A good example to compare Amical is with Wikimedia Israel.
I would not speak in the specific case of WM DE but I suggest to look in the history of the German projects and in the German chapter and to check how many external decisions have had an impact in the German community to generate a bias. I don't think that these decisions have been a good solution to improve the community participation to the projects.
What I see is that the numbers of editors is decreasing a lot in the biggest projects.
It may be caused by a wrong strategy where is privileged the diversity and the Global South but without paying attention that the historical communities and to the "usual" editors. May be I am wrong but there are more online projects becoming attractive for the "potential" editors and the change of the target is not producing a real impact.
So it's not a question of comparison of three budget.
If the problem is critical the solution to limit the decreasing is not beneficial.
regards
Il 24/Nov/2014 19:14 "Sydney Poore" sydney.poore@gmail.com ha scritto:
Hi Patrik,
During this round of the FDC evaluating the requests, the majority of the organizations that we were looking at had submitted requests to the FDC for the past 3 years. While we have seen improvement around strategic planning, budget planning and evaluation, there is still a great amount of room for improvement from everyone in the wikimedia movement (including the WMF.)
If you read the recommendations, FDC is primarily asking the largest organizations to re-evaluate their current capacity to deliver impact to the movement in line with the funds that they are using. In many instances it involves looking at the organizations overall capacity to develop and execute a strategic plan. Because the FDC is making recommendations about unrestricted funds, rather than focusing on a specific project or program, often the reductions in funds is linked to concerns about an organizations capacity to grow (eg., hire and manage more staff, do more complicated projects.)
Warm regards,
Sydney Poore User:FloNight Member FDC
Wikimedia-l mailing list, guidelines at: https://meta.wikimedia.org/wiki/Mailing_lists/Guidelines Wikimedia-l@lists.wikimedia.org Unsubscribe: https://lists.wikimedia.org/mailman/listinfo/wikimedia-l, mailto:wikimedia-l-request@lists.wikimedia.org?subject=unsubscribe
Hi Balazs,
I'm quite puzzled and wondering what are you basing your opinion of the FDC members' zero initial experience. I can speak only for myself, but I was an ED of an NGO for 6 years (and successfully applied for grants and ran a ~50k annual budget), and I've been on the funds dissemination board for Nida Foundation for over 10 years (smaller amounts, but many more projects each round); also for some years I was on the funds board for Interkl@sa program at American-Polish Freedom Foundation. I am currently an advisory board member for the largest scientific center in Poland (and besides regular advisory board duties, consult them on innovation management and strategy). I have experience in consulting on strategy to other NGOs and businesses. I also regularly teach strategic management to MBAs end execs, including programs specifically profiled towards IT and the Internet business. Of course you can always say that it would be better to have someone with more experience, but I believe the principle was that we also need people from within the movement, and able to make a significant time commitment. In any case, I find the statement about little or zero experience seriously unfounded.
best,
dariusz "pundit"
On Tue, Nov 25, 2014 at 12:05 PM, Balázs Viczián < balazs.viczian@wikimedia.hu> wrote:
In regards to the original problem brought up by Gerard, FDC is more or less on its maximum I think.
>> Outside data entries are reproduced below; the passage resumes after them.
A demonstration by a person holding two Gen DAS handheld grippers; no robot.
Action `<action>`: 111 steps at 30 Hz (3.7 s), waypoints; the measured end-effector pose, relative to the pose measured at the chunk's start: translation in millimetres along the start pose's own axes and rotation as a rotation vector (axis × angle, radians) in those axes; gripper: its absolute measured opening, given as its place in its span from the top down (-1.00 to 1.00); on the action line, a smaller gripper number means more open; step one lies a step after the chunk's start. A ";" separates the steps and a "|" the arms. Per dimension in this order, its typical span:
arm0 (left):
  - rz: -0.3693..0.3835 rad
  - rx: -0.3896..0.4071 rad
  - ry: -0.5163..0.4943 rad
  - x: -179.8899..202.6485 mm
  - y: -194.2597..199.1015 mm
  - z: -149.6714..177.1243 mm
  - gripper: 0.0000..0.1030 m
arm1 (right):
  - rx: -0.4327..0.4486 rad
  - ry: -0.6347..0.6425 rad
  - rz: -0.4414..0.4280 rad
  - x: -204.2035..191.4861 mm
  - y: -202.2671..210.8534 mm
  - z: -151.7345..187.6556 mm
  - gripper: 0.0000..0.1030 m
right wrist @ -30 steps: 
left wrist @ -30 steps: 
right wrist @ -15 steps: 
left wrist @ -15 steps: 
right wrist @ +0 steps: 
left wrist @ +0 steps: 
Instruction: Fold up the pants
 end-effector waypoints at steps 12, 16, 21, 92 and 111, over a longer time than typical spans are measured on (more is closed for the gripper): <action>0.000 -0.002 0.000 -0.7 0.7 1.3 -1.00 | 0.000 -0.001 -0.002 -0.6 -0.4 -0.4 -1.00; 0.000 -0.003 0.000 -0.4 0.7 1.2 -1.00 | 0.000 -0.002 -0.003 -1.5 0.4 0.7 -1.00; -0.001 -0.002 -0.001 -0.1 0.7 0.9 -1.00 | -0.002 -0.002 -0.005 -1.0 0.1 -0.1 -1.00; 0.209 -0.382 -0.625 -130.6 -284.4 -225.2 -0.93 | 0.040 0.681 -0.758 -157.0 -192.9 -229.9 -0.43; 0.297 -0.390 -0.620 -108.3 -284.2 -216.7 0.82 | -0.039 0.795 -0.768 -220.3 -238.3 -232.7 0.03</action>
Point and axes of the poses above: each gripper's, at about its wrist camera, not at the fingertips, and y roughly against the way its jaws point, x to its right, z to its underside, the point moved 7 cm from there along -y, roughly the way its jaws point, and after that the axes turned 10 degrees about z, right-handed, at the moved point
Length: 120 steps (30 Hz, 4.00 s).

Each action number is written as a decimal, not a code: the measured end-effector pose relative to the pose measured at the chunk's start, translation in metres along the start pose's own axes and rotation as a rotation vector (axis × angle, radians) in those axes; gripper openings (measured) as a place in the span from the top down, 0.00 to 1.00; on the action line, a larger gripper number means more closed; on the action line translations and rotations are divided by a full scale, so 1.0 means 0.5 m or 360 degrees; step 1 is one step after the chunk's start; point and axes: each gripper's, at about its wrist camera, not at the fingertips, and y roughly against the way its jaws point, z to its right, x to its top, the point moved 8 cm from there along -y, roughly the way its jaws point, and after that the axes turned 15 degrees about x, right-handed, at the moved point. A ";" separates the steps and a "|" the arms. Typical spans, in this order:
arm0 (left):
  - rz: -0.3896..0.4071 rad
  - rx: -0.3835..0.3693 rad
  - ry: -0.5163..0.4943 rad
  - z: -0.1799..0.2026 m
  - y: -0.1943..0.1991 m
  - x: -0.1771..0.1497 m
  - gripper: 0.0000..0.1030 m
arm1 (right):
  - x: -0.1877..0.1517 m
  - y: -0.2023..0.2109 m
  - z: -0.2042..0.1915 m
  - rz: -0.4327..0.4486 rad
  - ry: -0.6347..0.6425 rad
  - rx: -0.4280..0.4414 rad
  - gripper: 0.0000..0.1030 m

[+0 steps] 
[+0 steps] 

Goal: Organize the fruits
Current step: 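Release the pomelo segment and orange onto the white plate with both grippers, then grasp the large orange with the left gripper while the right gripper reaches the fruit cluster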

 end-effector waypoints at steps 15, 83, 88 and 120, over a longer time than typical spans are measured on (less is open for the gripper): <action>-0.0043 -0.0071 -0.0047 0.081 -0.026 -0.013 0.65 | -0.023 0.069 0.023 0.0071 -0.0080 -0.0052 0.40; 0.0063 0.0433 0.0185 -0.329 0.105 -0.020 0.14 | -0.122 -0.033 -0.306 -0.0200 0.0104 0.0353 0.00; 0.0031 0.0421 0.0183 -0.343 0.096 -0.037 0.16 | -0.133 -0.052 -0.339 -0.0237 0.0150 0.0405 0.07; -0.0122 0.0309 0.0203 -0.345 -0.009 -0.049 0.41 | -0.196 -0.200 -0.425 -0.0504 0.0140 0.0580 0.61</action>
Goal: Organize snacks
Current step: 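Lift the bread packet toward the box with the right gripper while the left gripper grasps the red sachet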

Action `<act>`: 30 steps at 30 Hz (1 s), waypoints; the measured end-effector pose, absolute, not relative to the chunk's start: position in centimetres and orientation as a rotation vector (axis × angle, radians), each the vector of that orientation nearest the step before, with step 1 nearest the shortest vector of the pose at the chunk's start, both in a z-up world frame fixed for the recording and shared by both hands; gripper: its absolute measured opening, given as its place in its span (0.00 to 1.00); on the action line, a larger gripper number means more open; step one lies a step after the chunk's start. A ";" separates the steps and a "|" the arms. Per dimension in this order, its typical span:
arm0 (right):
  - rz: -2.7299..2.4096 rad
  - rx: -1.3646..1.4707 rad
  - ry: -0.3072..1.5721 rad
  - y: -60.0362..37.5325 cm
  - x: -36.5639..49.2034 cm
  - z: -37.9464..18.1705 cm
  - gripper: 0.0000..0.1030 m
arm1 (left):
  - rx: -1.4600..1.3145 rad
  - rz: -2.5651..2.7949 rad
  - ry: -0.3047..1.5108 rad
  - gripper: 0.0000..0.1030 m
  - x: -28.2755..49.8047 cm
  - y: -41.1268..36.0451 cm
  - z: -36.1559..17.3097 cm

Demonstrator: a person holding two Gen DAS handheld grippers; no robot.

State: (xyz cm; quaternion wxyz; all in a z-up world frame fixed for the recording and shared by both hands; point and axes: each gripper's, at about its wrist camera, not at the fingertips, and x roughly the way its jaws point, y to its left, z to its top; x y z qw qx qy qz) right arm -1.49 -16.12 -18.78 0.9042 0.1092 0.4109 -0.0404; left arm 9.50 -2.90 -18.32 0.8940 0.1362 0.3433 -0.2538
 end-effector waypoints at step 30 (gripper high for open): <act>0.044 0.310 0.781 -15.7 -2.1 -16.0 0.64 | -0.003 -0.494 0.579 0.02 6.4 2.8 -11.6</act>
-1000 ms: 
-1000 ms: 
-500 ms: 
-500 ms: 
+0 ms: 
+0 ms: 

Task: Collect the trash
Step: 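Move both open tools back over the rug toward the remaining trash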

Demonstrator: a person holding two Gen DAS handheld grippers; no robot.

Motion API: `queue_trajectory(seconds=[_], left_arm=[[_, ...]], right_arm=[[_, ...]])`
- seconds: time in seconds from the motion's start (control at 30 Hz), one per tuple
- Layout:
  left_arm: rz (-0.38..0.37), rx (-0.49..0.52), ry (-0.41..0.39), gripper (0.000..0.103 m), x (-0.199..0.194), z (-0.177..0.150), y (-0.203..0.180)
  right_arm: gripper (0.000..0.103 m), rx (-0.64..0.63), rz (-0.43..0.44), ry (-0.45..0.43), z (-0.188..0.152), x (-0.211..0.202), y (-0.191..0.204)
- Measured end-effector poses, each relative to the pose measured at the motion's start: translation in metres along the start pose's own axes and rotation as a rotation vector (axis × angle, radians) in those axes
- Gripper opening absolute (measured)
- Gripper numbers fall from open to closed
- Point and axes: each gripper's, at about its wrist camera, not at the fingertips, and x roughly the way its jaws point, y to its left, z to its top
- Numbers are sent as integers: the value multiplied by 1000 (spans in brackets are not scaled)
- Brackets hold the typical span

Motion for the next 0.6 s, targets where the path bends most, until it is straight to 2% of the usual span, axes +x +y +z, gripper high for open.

Its members never did such (or similar) job(s) before FDC (the closest would be credit checks, but that is like and IEG grant review - it is pretty far from such a comprehensive grant - technically a full "business plan" - review)
Despite the little to zero initial experience of its members, all-volunteer setup and the ever changing circumstances (global goals, focus points, etc.) and how in general awful it sounds if you say it out lout that an all-amateur (in the good sense) and inexperienced group of people are handling out USD 6 million every year in their free time and for free, it works pretty well.
Not perfect but you can not demand or expect perfection from such a setup.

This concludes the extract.